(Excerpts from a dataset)
§ §

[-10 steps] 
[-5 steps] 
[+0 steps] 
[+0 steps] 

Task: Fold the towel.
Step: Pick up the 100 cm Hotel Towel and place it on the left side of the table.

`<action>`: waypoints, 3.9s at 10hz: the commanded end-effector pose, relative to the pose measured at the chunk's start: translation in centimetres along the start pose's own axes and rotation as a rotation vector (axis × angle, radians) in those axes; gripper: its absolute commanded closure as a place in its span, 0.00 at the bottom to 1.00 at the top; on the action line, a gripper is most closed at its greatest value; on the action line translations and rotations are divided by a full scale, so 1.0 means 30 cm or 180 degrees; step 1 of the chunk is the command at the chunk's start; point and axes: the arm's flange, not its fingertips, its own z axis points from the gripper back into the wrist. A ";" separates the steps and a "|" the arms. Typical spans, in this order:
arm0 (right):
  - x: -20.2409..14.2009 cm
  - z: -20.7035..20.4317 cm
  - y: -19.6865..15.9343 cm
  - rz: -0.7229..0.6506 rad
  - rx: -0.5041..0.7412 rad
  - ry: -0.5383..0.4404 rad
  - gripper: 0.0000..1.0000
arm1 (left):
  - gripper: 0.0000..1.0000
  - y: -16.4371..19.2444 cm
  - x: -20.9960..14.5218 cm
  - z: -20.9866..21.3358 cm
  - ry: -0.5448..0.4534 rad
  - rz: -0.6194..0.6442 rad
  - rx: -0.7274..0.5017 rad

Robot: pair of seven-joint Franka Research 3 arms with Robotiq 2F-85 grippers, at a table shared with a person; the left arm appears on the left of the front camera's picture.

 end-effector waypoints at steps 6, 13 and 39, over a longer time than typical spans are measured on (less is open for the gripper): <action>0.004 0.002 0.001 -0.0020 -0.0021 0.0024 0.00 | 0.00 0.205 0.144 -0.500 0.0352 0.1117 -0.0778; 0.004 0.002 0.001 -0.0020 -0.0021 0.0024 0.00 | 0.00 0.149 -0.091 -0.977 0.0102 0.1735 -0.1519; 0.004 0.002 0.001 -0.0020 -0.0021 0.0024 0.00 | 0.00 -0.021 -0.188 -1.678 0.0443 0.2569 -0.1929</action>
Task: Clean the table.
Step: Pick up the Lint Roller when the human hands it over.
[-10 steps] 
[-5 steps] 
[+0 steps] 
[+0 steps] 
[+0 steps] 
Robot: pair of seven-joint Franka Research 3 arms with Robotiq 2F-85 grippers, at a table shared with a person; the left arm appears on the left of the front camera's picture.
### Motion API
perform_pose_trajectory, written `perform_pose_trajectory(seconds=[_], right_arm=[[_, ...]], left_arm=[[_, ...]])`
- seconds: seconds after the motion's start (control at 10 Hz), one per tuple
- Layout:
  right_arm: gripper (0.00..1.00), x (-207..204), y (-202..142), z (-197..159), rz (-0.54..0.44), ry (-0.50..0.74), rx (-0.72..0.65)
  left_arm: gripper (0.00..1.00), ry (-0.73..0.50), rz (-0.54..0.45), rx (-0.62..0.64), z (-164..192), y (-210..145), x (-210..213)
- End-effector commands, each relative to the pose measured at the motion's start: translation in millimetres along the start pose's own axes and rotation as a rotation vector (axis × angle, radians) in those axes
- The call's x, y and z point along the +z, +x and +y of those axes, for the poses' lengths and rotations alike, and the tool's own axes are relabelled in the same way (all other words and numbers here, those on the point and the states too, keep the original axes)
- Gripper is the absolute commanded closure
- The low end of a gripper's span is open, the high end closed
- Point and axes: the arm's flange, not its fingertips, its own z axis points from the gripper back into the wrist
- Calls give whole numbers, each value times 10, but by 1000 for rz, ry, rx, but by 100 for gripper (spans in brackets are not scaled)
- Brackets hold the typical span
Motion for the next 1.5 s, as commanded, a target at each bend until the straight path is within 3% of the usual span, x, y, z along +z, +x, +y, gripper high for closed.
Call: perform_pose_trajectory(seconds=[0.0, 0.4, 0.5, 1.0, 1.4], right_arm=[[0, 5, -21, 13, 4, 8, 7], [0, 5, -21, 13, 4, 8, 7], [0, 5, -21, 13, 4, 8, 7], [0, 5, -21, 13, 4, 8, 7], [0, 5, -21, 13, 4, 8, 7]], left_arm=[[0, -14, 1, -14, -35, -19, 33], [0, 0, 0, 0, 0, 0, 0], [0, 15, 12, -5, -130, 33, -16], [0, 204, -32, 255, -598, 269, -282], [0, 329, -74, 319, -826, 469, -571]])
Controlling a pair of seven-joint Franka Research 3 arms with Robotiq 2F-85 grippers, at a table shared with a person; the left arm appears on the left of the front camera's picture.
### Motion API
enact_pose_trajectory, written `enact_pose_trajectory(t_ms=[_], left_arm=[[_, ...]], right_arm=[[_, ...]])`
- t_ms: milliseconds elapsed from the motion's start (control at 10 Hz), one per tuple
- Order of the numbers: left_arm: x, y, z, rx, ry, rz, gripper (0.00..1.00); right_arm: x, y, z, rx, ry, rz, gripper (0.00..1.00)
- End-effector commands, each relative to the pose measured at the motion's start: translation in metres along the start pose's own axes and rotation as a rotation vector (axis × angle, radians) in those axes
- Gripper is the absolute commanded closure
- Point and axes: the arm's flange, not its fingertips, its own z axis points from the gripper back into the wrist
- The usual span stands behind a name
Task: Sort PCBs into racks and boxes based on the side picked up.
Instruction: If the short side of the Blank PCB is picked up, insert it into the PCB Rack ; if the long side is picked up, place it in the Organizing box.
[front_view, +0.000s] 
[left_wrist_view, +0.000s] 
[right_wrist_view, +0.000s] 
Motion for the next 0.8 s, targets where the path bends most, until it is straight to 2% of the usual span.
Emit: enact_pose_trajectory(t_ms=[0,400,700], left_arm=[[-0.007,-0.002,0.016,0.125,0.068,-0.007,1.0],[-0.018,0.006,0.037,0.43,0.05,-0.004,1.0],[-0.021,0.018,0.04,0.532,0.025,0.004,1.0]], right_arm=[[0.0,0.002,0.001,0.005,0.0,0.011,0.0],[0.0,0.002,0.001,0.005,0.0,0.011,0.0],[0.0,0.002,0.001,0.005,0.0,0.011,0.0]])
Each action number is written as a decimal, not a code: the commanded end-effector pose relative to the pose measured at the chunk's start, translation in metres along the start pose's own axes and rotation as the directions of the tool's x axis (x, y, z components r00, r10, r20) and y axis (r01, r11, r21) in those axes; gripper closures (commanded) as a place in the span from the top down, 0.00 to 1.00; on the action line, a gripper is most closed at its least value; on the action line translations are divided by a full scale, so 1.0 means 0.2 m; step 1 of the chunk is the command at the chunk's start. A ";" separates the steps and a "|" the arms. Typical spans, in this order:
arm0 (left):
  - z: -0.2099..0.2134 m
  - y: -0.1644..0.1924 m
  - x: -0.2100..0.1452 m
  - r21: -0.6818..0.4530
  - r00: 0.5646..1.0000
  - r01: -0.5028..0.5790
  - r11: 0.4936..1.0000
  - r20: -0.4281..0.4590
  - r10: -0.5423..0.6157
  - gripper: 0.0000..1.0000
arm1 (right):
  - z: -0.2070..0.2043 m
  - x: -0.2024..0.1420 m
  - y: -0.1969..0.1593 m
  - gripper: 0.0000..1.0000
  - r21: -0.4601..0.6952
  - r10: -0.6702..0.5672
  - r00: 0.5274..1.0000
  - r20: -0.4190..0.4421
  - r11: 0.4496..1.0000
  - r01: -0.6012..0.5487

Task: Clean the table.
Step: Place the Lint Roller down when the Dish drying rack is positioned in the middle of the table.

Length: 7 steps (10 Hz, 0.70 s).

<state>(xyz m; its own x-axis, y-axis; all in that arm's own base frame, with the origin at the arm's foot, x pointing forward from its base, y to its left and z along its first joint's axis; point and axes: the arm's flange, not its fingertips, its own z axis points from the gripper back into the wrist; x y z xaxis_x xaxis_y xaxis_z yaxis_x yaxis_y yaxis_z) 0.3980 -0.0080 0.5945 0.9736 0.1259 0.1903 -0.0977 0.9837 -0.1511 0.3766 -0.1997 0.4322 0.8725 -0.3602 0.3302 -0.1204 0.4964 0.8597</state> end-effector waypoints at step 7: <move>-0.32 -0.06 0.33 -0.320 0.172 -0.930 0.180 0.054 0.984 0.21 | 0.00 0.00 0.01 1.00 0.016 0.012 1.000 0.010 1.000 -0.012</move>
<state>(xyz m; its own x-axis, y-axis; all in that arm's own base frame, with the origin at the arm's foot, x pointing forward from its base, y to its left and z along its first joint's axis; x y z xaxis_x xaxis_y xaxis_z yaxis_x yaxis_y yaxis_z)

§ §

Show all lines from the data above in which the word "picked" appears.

Task: Sort PCBs into racks and boxes based on the side picked up.
Instruction: If the short side of the Blank PCB is picked up, insert it into the PCB Rack ; if the long side is picked up, place it in the Organizing box.

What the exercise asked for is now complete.